TASK PROMPT
Output only the lines below from the one containing "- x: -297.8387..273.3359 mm" to the one containing "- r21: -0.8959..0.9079", exactly as written, both ends kept.
::::
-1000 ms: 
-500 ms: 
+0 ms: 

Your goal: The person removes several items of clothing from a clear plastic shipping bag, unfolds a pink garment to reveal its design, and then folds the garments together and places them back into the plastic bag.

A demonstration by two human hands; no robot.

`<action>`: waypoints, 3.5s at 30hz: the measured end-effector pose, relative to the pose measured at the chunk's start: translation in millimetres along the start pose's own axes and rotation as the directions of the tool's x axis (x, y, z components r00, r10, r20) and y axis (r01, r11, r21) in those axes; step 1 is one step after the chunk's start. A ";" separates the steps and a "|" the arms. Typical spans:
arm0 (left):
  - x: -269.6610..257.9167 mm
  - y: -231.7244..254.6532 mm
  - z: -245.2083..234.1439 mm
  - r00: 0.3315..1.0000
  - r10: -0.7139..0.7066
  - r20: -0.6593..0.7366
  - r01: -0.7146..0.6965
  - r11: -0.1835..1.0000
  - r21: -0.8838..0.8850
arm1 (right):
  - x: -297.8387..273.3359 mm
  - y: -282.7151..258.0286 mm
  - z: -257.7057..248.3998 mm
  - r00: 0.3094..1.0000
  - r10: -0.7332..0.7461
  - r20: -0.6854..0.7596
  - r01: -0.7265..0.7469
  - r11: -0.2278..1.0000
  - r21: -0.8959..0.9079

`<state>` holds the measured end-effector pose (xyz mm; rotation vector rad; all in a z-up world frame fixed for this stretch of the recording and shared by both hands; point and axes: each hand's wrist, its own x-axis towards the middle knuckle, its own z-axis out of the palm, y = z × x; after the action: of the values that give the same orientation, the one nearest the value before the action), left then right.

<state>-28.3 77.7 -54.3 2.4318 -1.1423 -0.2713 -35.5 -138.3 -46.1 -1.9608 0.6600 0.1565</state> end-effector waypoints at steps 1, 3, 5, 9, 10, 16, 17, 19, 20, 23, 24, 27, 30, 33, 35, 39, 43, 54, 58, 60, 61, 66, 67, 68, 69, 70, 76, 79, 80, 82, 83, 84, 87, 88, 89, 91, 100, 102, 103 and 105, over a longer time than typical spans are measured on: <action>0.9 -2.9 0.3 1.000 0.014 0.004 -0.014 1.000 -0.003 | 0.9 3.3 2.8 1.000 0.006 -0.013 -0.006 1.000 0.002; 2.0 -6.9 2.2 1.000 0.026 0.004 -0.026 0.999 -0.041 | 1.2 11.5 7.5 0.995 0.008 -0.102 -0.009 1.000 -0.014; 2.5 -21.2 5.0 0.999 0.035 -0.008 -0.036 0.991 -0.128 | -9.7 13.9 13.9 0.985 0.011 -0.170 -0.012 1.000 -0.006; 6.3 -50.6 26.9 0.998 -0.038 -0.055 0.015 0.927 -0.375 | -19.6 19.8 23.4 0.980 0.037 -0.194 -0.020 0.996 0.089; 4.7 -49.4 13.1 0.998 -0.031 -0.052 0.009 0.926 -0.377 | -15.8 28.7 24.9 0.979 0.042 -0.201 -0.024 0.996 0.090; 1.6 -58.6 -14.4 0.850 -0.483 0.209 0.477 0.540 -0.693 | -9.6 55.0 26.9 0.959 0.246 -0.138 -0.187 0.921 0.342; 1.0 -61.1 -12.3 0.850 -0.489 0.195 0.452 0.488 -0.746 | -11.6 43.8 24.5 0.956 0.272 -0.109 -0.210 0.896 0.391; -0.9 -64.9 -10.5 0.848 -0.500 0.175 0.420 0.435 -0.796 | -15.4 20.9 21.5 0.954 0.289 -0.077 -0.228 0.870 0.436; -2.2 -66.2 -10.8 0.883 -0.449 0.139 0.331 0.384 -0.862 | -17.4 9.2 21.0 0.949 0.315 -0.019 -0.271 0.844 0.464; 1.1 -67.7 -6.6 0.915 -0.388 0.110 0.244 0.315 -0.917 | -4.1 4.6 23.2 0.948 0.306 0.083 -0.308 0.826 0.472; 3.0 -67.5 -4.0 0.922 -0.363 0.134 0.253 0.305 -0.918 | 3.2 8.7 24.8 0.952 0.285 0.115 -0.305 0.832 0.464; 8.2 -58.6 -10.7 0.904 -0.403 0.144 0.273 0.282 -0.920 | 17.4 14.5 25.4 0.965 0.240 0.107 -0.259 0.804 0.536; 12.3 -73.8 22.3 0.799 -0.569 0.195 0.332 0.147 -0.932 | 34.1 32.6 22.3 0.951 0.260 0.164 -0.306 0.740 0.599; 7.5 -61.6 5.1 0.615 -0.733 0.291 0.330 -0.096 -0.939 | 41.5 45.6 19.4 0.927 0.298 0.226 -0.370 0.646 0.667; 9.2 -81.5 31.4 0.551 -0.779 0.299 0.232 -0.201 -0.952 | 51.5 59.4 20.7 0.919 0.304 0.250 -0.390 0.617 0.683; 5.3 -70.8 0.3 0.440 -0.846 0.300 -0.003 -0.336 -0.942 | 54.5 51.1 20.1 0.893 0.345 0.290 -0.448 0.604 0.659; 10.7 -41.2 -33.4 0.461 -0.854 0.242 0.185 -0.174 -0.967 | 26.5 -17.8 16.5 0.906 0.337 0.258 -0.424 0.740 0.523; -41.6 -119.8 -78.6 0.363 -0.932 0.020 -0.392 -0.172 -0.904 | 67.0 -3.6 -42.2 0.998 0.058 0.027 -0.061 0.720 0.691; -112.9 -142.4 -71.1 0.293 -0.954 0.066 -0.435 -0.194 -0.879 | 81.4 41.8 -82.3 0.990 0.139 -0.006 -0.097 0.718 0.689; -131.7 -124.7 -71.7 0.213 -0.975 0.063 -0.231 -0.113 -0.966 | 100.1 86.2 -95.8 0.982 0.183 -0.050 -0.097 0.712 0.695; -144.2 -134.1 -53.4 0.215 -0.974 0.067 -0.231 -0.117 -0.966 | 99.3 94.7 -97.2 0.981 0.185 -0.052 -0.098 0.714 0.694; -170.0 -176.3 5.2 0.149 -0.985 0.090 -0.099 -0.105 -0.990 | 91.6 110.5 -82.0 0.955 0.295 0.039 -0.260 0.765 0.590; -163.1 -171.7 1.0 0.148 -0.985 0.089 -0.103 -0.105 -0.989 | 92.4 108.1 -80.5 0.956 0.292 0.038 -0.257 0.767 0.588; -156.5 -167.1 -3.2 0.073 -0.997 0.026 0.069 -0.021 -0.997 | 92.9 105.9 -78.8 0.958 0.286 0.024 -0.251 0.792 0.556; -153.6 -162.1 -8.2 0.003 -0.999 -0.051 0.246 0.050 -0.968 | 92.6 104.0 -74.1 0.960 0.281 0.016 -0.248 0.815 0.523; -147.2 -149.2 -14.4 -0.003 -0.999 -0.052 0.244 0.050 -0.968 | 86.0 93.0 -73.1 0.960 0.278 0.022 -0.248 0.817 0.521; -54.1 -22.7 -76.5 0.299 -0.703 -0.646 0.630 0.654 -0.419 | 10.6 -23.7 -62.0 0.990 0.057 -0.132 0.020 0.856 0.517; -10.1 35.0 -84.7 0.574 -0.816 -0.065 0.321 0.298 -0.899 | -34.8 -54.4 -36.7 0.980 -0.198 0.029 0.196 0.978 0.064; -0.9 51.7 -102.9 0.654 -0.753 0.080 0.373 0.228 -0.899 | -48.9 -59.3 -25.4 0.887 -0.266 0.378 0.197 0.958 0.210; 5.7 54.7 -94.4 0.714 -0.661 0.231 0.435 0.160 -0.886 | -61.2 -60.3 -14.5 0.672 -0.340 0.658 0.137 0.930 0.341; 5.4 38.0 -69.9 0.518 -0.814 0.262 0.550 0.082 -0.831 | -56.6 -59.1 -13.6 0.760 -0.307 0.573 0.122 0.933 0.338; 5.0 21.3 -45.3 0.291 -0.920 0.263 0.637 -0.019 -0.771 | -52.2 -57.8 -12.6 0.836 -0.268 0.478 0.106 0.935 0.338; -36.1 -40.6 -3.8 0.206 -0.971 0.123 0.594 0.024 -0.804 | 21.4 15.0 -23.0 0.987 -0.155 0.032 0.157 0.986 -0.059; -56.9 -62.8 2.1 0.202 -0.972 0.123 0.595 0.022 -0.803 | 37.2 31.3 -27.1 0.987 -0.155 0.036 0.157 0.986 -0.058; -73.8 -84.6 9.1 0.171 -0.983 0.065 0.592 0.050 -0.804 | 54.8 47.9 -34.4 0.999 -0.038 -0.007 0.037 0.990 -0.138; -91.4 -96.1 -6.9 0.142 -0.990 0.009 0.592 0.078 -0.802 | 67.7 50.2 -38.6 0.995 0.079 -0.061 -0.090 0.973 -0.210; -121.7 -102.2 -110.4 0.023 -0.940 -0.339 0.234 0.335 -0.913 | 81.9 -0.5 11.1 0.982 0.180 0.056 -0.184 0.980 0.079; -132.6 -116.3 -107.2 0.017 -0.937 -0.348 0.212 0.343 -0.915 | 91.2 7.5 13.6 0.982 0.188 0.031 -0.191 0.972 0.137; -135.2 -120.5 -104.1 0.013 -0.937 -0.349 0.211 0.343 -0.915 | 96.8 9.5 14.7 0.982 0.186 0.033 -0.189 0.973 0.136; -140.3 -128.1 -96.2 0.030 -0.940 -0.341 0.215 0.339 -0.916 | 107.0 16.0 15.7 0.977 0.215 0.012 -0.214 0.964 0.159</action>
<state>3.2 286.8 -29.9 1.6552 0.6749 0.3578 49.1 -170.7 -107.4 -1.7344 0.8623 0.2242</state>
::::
SOLVED PROBLEM
  - x: -297.8387..273.3359 mm
  - y: -282.7151..258.0286 mm
  - z: -257.7057..248.3998 mm
  - r00: 0.3094..1.0000
  - r10: -0.7332..0.7461
  - r20: -0.6854..0.7596
  - r01: -0.7265..0.7469
  - r11: -0.2278..1.0000
  - r21: -0.8959..0.9079

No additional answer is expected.